Task to complete
Wherever the word "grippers" occurs in the lines below, copy the whole line.

Supplied material
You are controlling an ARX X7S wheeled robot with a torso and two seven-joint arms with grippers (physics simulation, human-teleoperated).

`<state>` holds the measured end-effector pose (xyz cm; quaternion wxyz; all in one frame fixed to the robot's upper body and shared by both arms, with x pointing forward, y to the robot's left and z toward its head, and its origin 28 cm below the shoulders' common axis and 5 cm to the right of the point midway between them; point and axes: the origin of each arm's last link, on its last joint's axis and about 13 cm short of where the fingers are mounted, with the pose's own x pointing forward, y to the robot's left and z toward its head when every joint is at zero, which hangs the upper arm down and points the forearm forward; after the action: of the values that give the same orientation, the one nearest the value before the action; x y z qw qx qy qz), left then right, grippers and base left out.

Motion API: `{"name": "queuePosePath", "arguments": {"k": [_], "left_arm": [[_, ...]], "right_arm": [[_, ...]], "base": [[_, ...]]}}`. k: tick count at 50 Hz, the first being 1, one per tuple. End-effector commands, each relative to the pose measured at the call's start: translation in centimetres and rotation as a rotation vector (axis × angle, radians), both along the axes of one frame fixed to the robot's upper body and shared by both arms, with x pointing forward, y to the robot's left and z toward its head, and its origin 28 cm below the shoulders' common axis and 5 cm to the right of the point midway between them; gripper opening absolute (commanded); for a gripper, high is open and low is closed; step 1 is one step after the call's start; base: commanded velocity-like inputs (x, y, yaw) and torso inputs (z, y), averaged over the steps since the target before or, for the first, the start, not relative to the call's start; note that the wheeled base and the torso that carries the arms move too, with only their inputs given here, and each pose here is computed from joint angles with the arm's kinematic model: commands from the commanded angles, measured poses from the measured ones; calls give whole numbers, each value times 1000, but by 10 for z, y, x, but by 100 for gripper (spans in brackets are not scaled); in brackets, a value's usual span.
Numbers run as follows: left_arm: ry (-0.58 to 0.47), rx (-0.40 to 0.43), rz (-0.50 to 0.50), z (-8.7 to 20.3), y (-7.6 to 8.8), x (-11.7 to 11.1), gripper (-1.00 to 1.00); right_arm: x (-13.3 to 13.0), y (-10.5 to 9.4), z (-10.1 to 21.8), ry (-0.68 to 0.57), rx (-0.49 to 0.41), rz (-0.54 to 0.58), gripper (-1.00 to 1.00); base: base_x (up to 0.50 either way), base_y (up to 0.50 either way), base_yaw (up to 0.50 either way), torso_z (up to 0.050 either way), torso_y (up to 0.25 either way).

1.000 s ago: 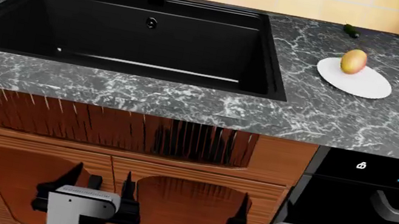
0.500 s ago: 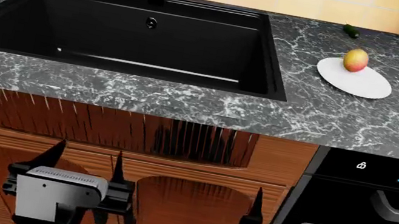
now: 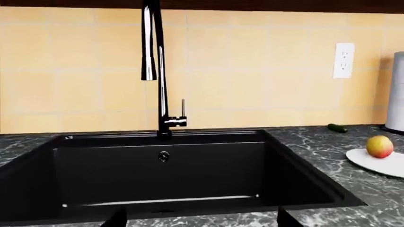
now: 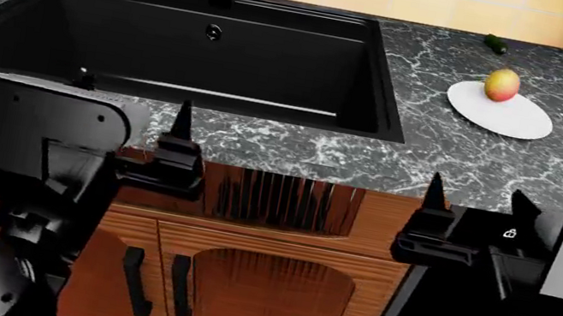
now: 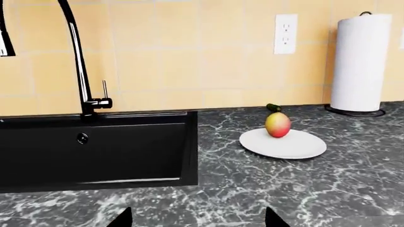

Exercise response
You are controlling an ARX X7S wheeled robot with a torso and two seven-joint arms with grippers (physics simulation, human-teleoperated).
`<state>` holds the measured end-effector pose (xyz cm; quaternion wxyz; all in one frame fixed to the robot's upper body and shared by both arms, with x pointing forward, y to the robot's left and z toward its head, and its origin 28 cm below the shoulders' common axis and 5 cm to the right of the point midway between them; point and axes: the origin of each arm's last link, on its last joint's axis and about 13 cm short of where the fingers are mounted, with the pose's own x pointing forward, y to the robot's left and z toward its head when every joint is at zero, which hangs the upper arm down and points the forearm forward; after the action: of the values that give the same orientation, the one nearest the value before the action; x y z qw qx qy qz), left then right, grippers and base left out.

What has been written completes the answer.